[[ Task inputs, beginning ]]
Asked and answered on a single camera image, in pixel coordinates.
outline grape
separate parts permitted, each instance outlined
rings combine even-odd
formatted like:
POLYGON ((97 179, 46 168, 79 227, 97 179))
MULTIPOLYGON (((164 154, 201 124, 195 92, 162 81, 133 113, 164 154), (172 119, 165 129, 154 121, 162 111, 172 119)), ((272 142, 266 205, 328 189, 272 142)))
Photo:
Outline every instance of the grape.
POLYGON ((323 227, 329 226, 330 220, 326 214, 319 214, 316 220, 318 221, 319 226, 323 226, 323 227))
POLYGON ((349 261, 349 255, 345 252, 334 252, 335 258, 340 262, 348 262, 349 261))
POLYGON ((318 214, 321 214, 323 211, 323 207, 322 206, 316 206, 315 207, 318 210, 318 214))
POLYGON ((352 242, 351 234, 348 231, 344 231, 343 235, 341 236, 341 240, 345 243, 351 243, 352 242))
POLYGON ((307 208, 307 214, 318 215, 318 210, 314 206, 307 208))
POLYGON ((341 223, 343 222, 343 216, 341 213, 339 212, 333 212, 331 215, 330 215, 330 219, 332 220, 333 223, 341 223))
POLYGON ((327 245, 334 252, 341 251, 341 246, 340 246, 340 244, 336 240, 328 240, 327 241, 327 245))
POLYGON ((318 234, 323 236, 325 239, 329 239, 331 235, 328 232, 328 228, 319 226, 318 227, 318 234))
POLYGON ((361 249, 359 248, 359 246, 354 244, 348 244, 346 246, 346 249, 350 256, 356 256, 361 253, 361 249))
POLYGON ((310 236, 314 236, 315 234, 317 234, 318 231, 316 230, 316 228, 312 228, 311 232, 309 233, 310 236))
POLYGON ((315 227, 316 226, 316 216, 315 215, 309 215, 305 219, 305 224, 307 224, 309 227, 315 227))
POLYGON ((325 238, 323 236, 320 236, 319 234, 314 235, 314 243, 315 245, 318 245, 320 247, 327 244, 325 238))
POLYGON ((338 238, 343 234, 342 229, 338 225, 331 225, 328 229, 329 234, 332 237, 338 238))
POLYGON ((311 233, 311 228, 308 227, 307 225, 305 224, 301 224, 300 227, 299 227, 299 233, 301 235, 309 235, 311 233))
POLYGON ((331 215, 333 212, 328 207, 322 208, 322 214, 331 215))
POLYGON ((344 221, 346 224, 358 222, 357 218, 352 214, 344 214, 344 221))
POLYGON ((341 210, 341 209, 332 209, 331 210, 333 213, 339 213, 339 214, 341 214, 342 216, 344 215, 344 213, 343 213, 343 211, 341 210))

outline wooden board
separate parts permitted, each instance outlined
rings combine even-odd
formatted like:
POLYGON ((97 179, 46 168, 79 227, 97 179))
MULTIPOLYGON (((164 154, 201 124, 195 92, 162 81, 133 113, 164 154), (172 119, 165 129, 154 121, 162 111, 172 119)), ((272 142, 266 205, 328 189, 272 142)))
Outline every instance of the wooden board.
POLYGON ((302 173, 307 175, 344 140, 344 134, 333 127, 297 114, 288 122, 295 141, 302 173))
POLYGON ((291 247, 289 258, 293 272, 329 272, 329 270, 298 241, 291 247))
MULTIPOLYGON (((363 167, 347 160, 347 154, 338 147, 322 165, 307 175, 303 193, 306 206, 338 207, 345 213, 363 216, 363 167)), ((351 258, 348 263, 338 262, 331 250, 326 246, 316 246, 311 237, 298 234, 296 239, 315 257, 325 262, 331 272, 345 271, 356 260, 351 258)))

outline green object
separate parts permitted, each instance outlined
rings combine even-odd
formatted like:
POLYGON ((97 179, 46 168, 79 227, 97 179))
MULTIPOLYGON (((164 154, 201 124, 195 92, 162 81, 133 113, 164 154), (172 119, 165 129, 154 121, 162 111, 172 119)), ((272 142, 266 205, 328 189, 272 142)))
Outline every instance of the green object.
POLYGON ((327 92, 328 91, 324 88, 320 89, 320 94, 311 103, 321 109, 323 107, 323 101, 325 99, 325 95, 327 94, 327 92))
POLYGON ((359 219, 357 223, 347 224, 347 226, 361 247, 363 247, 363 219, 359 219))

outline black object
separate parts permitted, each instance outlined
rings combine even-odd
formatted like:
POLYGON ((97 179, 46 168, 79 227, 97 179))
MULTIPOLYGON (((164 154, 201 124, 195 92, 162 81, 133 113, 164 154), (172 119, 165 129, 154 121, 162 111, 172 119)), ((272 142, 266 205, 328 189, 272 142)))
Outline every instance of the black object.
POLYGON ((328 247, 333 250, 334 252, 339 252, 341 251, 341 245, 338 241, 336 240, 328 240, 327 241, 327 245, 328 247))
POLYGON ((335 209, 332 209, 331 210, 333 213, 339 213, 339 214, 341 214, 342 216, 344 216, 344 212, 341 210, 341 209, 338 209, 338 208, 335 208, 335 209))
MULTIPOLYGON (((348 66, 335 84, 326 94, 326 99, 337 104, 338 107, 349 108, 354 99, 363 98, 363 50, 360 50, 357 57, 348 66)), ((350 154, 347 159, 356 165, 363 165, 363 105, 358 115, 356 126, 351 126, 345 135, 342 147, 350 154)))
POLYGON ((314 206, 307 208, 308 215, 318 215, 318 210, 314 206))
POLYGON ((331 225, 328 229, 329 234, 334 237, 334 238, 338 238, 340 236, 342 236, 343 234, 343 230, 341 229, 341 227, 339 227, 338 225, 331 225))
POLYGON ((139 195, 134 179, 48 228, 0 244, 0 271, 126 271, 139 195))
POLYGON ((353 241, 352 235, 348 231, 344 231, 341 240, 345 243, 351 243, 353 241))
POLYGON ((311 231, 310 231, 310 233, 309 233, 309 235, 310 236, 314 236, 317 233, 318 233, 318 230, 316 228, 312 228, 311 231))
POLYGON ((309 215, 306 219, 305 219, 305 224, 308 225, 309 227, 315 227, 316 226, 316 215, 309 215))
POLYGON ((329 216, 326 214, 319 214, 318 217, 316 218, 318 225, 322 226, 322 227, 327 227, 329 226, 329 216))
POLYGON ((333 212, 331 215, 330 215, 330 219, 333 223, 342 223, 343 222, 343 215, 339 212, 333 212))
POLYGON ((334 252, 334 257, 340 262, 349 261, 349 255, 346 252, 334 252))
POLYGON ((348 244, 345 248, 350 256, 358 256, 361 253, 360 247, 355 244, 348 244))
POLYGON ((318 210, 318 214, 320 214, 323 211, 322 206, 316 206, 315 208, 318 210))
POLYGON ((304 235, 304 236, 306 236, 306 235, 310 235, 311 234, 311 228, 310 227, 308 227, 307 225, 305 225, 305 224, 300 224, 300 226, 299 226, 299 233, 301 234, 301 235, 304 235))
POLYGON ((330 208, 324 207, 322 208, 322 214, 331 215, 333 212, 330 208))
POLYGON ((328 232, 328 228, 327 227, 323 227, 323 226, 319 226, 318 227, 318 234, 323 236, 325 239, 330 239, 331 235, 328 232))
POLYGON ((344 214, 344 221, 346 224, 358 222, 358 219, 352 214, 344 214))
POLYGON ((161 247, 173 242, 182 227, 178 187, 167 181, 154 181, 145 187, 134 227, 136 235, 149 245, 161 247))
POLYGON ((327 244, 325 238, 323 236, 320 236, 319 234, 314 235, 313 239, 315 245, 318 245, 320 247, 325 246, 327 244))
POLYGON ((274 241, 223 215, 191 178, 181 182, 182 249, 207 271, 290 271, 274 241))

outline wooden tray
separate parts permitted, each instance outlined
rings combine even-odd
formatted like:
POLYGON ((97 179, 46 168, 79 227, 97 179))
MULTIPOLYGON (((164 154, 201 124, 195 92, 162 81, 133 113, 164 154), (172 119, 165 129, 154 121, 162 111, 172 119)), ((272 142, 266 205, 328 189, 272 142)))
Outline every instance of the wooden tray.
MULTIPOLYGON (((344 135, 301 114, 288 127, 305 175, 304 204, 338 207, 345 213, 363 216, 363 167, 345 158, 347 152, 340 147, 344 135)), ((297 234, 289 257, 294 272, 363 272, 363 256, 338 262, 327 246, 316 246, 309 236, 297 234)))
[[ Task inputs, end ]]
[[ Task inputs, beginning ]]
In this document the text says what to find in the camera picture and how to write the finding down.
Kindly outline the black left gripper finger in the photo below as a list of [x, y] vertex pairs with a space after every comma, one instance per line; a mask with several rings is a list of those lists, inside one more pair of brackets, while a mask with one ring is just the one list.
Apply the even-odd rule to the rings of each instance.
[[ Task inputs, end ]]
▶ [Aim of the exercise] Work out how many lines of the listing above include the word "camera". Report only the number.

▶ [Reply to the exercise] 2